Thank you to everyone who joined us for this session!
For this session, we read an excerpt from Hope in the Dark by Rebecca Solnit, posted below.
Our prompt was: Write about light and darkness.
Twenty-two participants, at least two new people, from Canada, the United Kingdom, and the United States were joined this evening not only by an excerpt from Hope in the Dark by Rebecca Solnit, but also by our shared hope to see The Great Conjunction in the night sky. Only one person (in New York City) witnessed the “and” of Jupiter and Saturn; a person (on the west coast) still waited for nightfall.

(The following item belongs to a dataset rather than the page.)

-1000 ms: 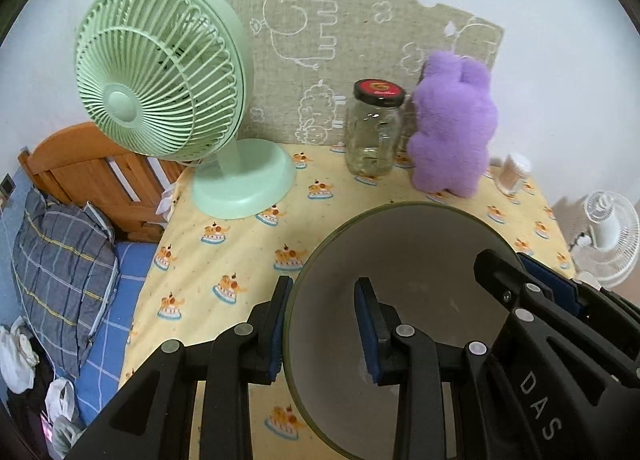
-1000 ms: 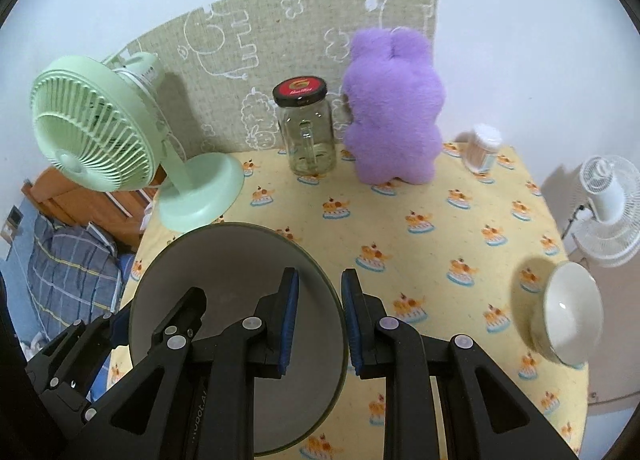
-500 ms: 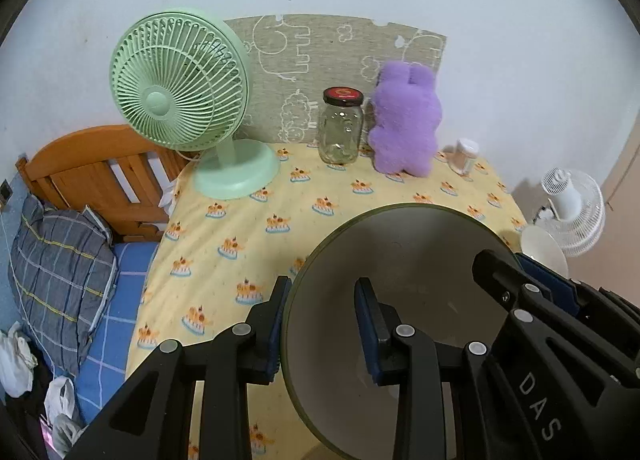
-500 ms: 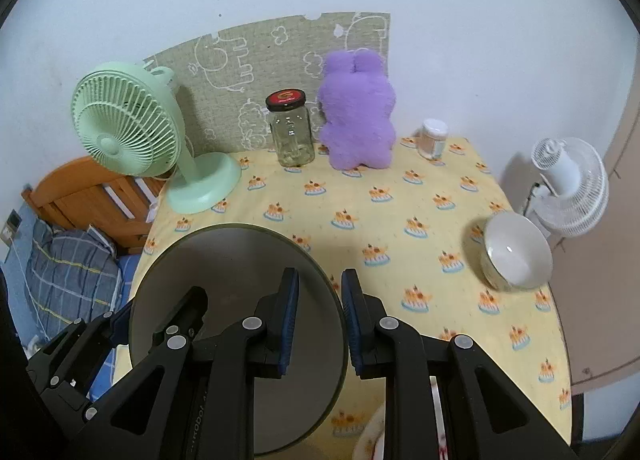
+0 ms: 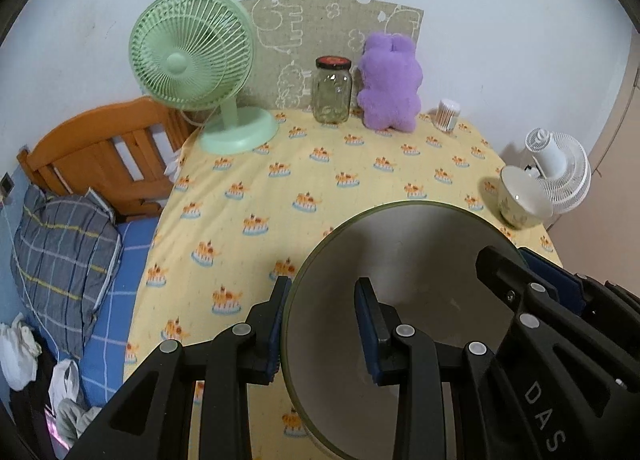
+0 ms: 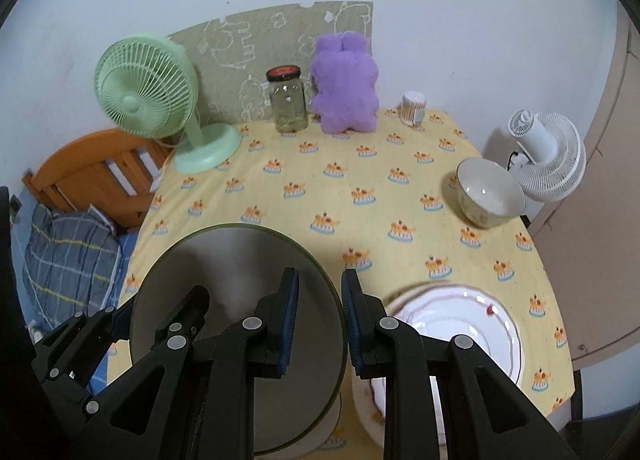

In Solnit’s paragraph about celestial light as guides for moths and other insects and the disorientation and danger caused by candles and electric light bulbs, we noticed: the initial sentences gaining intensity in “strong sentences” cautioning humans about setting impossible goals, with hopes pinned only on arrival at some heaven or utopia that can lead to activist burnout and/or alienating others. We were reminded of Icarus’s wax wings and the Bruegel painting (which we looked at together in April, blog post here), of the mural “Everything the Light Touches” (which we looked at together in August, blog post here) and of the song “Blinded by the Light.” One sentence that drew us to it stated that, for moths, “to arrive is a calamity.” We wondered why moths have not adapted to light on earth and contemplated our own intentions and expectations regarding paths and destinations. We considered differing perspectives and beliefs: some look up and see “heaven” and others see the sky made of gases. In light of this evening’s Conjunction, one person said that scientists call “Jupiter and Saturn” that which her mother called “The Christmas Star.” Many were drawn to the conclusion that “aiming high is a goal, not a destination”, and a shared commitment to cherish – and learn from – each journey. We also reflected on the power of heavenly bodies, which we saw as physical planets and philosophical ideas: “just think,” one participant observed. “the moon can move the sea”.
Before writing about light and darkness, we looked at images of artifacts, which are part of earthly rituals, and a sliver of light and visible darkness in space. In the chat, individual reactions included:
“I feel small.”
“Stretch to climb out of darkness.”
“Wait without hope,” attributed to T.S. Eliot.
After writing for four minutes, we listened to four readers.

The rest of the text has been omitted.